On 2 July 1985 (the day of Vyas Pooja), Shri Swami Ramanand Satyarthi Ji Maharaj declared Shri Khairati Lal Bhardwaj as his spiritual successor and the patron saint of Paramhans Satyarthi Mission and named him as Shri Swami Keshwanand Satyarthi Ji Maharaj.

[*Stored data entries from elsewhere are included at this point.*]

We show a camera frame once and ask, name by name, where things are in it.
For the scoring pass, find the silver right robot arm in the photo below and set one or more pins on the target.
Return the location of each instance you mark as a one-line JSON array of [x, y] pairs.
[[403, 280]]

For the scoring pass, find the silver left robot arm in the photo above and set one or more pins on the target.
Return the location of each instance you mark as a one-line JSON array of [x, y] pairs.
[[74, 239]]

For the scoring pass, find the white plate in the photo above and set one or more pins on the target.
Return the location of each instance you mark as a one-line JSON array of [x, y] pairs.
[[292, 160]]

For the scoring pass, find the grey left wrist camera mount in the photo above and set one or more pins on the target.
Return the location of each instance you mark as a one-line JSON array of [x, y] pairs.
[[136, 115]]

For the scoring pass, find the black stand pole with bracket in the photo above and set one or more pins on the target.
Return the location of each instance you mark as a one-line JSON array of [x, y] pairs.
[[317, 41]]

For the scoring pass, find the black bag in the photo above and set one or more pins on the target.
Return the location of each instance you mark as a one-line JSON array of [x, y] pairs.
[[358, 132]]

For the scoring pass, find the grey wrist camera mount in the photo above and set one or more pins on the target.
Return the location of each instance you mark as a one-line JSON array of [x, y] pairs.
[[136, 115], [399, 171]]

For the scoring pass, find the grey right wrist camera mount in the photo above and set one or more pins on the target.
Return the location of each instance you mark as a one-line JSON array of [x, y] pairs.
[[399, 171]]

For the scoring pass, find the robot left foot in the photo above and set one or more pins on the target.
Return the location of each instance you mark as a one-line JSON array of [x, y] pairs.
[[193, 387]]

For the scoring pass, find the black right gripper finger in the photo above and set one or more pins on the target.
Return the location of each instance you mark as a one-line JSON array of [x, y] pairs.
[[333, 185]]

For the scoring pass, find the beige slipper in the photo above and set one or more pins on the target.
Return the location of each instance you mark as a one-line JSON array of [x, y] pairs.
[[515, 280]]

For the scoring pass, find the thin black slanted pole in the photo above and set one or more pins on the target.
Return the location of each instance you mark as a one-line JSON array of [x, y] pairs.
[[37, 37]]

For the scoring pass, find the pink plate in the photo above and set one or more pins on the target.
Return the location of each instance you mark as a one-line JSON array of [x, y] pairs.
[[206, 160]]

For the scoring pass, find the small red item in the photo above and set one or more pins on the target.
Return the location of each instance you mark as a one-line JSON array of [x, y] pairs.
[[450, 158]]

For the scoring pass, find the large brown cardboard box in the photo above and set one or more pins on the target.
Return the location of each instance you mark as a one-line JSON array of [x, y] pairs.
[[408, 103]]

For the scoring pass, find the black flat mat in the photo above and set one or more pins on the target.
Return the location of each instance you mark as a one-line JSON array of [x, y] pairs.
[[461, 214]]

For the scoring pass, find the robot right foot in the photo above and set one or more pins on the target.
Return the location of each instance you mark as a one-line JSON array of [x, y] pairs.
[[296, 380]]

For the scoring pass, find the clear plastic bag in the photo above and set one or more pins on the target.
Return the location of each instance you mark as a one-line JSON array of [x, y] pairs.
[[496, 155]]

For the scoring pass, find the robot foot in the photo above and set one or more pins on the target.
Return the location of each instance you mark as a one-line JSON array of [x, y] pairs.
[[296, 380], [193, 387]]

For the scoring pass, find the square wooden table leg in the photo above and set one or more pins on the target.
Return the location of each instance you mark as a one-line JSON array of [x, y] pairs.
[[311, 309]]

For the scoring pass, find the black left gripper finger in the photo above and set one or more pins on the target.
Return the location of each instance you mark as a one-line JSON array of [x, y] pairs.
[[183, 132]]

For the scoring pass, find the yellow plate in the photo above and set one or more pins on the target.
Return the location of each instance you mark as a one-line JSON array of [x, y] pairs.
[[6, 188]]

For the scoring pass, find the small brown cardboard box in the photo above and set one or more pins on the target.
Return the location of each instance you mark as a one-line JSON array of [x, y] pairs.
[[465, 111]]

Shri Swami Keshwanand Satyarthi Ji Maharaj and his wife (Sant Maa Divyanand Satyarthi Ji) took sanyaas and vowed to publicize the supreme knowledge of Paramhans tradition on 8 January 1995 at Shri Satyarthi Samadhi Mandir, Shri Nangli Sahib, Meerut. Swami Keshwanand Satyarthi Ji Maharaj founded various Satyarthi Dhams (Ashrams) at New Delhi, Haridwar, Lucknow, Chhatarpur, etc. Swami Keshwanand Satyarthi Ji Maharaj organised Gyan-Yagyas at different places and camps for spiritual and moral understanding every year at Rajyog Mandir, New Delhi.

== Primary teachings ==
The primary teachings of Shri Swami Keshwanand Satyarthi Ji Maharaj are Bhakti, Sewa (Service), Prem (love) and Rāja yoga (meditation). The spiritual institution (Paramhans Satyarthi Mission) led by Shri Swami Keshwanand Satyarthi Ji Maharaj believes in the principle of Vasudev Kutumbkam. The symbol of the mission is Hans or the swan bird on the lotus flower. "Satya" (truth) is the methodology of the mission. Shri Swami Keshwanand Satyarthi Ji Maharaj preached the concept and relevance of Advaita Vedanta, self-realization (Aatm Gyan) and the practices of Dhyana and meditation. Advait refers to the idea that the soul (Atman) is the same as the highest metaphysical reality (Brahman). Advaita Vedanta emphasizes the idea that moksha is achievable in this life in contrast to Indian philosophies that emphasize moksha after death. Advaita Vedanta is one of the most studied and most influential schools of classical Indian thought. Advaita philosophy is non-dualistic.

=== Raj Yoga ===
Raj yoga is variously referred to as "Royal Yoga", "Sahaj Marg", "Surat Shabd Yog", 'Sahaj Yog'. Raj yoga refers to the goal of yoga (which is samadhi). Raja Yoga meditation is an inwardly oriented practice. Shri Swami Keshwanand Satyarthi Ji Maharaj initiated disciples on the meditation of the Holy Name (mantra). This mantra is given to the devotees as Updesh (teaching). It is known to make the person’s life free of all hassles, to show and guide him in the right direction. Advanced practices of Raja Yoga are known as Sehaj Samadhi Vigyan. He has written several books on Rajyog, Sewa, Satya, etc.

=== Sewa ===
In his view, Sewa is the best way of practicing Bhakti. It could be in any way, by going to temples and physically contributing to the activities happening there, by remembering the Lord in our hearts and doing Pooja (worship) at home, or by donating to the funds meant for spiritual uplifment of the masses.

=== Bhakti ===
Bhakti means devotion. Bhakti yoga means to surrender to the supremacy of the Lord / Master in a child-like innocence. The goal of the one who practices Bhakti yoga is to dwell in a state of constant remembrance of his beloved Lord and see the world as a manifestation of God.